A clot of mucus with blood streaks closes tightly cervical canal cervix throughout pregnancy. But when active preparation begins female body By the time of childbirth, the cervix becomes softer, smoothes out, and the plug may begin to come off either entirely or in parts.

It may appear as light, yellowish, or pink mucus with small streaks of blood. Such discharge can appear not only at the “precursor” stage, but also during contractions.

There is no need to be scared - there is a completely natural and physiological process of opening the cervix for the subsequent release of the baby. It is only important to make sure that the discharge does not intensify and does not turn into scarlet blood.

Small blood or brown discharge may appear when contractions begin and after examination by a gynecologist. After a woman arrives at the maternity hospital, she will definitely be examined, and therefore such discharge should also not frighten or alarm.

Scarlet blood during contractions, heavy bleeding - a more alarming situation. This may result in premature placental abruption. Normally, the “baby place” leaves its place after the birth of the baby, in the subsequent period of childbirth. If earlier detachment occurs, this is fraught with bleeding, a state of acute hypoxia for the child, which can lead to irreversible changes in his brain and the entire central nervous system. The baby may die.

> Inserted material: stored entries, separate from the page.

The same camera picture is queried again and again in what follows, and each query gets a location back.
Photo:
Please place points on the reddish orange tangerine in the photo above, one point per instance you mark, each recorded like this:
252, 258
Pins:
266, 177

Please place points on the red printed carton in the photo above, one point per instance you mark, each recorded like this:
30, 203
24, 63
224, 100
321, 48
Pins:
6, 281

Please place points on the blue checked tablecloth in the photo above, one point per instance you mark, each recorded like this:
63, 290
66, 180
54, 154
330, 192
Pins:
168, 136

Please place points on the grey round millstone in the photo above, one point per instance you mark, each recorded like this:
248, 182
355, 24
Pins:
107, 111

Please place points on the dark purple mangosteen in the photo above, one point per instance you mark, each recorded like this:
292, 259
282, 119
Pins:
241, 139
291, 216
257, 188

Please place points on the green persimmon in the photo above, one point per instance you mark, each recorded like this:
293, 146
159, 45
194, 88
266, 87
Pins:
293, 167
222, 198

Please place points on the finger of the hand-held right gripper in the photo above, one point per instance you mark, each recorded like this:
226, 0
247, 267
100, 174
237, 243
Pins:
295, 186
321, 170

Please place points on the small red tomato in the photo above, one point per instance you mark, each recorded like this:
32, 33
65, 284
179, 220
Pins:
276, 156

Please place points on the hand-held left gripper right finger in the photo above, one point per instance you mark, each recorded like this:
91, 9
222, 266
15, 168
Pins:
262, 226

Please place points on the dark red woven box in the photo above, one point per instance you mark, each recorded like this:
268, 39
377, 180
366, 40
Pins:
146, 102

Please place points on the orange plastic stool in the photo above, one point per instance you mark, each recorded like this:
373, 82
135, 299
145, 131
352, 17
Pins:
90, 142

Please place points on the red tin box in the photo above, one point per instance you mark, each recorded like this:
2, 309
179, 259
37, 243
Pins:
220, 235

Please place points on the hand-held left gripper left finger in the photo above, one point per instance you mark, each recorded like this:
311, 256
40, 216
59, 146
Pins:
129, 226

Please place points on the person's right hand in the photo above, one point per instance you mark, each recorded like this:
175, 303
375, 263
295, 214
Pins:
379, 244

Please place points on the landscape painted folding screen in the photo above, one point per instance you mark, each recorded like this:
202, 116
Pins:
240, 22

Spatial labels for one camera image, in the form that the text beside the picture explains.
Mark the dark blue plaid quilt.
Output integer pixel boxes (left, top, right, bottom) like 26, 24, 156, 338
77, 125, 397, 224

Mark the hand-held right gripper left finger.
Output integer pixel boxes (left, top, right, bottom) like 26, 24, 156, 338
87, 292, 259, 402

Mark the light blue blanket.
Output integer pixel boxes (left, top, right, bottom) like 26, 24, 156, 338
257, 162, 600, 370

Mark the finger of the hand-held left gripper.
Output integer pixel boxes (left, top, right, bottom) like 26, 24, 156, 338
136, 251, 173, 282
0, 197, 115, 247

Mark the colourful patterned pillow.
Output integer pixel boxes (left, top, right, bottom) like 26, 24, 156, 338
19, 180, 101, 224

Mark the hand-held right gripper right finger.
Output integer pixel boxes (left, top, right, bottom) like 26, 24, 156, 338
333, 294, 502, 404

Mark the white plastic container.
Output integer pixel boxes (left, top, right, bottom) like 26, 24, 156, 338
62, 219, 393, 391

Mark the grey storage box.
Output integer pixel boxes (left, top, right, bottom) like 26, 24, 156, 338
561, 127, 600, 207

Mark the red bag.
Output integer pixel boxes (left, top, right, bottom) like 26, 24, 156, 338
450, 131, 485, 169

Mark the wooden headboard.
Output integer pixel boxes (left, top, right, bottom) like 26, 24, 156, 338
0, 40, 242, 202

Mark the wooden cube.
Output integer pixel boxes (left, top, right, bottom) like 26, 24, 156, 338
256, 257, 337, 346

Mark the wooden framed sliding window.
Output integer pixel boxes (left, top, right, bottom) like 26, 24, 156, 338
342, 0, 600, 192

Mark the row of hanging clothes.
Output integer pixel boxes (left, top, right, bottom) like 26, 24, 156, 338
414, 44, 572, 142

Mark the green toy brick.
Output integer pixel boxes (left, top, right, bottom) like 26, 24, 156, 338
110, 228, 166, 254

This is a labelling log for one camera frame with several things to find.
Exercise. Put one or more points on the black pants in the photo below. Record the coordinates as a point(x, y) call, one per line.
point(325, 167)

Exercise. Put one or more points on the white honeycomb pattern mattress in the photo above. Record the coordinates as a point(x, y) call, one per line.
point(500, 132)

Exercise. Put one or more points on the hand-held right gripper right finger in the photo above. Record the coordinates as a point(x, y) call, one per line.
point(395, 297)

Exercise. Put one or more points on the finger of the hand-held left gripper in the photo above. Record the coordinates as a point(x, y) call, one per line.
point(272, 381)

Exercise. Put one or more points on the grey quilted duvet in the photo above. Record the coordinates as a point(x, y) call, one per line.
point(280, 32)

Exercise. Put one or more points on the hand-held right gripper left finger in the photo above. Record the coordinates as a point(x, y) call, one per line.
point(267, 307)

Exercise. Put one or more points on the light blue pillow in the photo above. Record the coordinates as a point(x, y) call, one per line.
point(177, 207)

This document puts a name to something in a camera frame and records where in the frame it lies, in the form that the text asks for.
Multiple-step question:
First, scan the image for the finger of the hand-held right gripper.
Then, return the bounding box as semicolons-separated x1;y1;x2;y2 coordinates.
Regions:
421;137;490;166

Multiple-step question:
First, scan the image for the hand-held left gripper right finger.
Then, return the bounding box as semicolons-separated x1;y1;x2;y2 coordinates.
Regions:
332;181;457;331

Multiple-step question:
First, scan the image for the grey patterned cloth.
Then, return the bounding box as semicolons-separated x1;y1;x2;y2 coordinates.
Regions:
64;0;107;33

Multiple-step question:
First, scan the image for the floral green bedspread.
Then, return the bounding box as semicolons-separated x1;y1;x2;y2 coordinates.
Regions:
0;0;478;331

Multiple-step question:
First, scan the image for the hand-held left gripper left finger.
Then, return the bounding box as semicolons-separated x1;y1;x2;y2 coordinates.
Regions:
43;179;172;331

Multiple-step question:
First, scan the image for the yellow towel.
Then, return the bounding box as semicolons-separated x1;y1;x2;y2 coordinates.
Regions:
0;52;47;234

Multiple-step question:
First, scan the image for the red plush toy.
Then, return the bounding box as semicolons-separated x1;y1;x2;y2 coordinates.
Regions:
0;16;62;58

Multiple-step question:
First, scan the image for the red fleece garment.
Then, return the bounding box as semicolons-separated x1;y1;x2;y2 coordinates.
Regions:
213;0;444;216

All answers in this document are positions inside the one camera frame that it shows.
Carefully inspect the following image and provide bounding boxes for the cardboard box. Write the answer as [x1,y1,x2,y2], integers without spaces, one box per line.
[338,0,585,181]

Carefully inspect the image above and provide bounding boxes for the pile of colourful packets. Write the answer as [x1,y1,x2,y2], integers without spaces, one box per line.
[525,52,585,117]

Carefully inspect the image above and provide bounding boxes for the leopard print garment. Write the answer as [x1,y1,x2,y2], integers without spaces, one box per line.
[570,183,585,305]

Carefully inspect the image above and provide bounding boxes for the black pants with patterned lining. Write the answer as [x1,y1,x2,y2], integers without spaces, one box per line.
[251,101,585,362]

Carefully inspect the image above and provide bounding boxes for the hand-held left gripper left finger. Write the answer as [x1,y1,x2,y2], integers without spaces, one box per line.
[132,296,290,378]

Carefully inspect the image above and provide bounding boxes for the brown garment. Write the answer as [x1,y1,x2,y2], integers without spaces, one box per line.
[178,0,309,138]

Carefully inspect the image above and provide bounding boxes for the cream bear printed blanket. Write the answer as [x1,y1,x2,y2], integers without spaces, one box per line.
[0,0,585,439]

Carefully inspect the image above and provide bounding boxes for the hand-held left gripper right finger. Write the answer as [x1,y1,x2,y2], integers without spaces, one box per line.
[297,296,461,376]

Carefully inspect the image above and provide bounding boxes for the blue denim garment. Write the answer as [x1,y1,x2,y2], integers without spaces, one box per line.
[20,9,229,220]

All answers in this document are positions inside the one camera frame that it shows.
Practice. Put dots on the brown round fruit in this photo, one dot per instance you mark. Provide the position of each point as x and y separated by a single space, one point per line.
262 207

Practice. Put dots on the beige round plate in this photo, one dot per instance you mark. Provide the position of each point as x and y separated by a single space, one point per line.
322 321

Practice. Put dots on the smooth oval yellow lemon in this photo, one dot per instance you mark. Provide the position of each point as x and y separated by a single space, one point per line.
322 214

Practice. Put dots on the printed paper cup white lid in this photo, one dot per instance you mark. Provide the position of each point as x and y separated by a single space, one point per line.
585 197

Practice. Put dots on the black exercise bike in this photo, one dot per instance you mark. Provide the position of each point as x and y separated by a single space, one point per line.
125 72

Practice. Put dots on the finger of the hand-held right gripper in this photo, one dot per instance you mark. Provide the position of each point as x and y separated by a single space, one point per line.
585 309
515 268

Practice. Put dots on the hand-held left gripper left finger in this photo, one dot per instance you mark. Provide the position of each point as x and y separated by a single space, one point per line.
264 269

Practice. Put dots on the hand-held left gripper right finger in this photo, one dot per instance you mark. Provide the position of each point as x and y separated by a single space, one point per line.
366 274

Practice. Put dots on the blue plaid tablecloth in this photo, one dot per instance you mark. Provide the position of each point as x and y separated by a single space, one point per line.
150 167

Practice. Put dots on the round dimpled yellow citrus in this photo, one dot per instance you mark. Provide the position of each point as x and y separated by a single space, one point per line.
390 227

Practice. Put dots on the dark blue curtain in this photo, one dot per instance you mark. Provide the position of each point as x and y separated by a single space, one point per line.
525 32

Bright red, scarlet blood during labor is not considered normal. Her appearance is a reason to call an ambulance if the woman is still at home, or immediately report it medical personnel, if the woman in labor is already in a maternity facility.

Actions

If heavy bleeding appears with the first contractions or a little later, you need to immediately go to the maternity hospital and immediately report this unpleasant news to the medical staff.

If placental abruption occurs, the woman will urgently undergo a cesarean section, since delay is unacceptable.

For moderate bloody (do not confuse with blood!) discharge, use pads, avoid getting water into the vagina, for example, while showering at home before going to the maternity hospital or reception department maternity hospital

Without a mucus plug, the baby has no mechanical barrier protection against viruses, bacteria and fungi. If aggressive flora or microorganisms enter the uterine cavity, an internal infection can develop quite quickly, which is extremely dangerous for the baby and the mother.

If bloody or scarlet discharge is accompanied by the release of a large amount of fluid, premature rupture of water is possible. In such a situation, you should also go to maternity hospital without waiting until the contractions become more intense. In the emergency department, you also need to immediately say that the fluid flowing out was bloody, pink, brown, or some other color. This will help doctors quickly choose the right tactics for labor management.

The main thing is not to panic or get nervous. Doctors have a lot of ways to deal with this or that emergency situation that arose during childbirth. Trust them.

For information on discharge, contractions and other precursors of labor, watch the following video.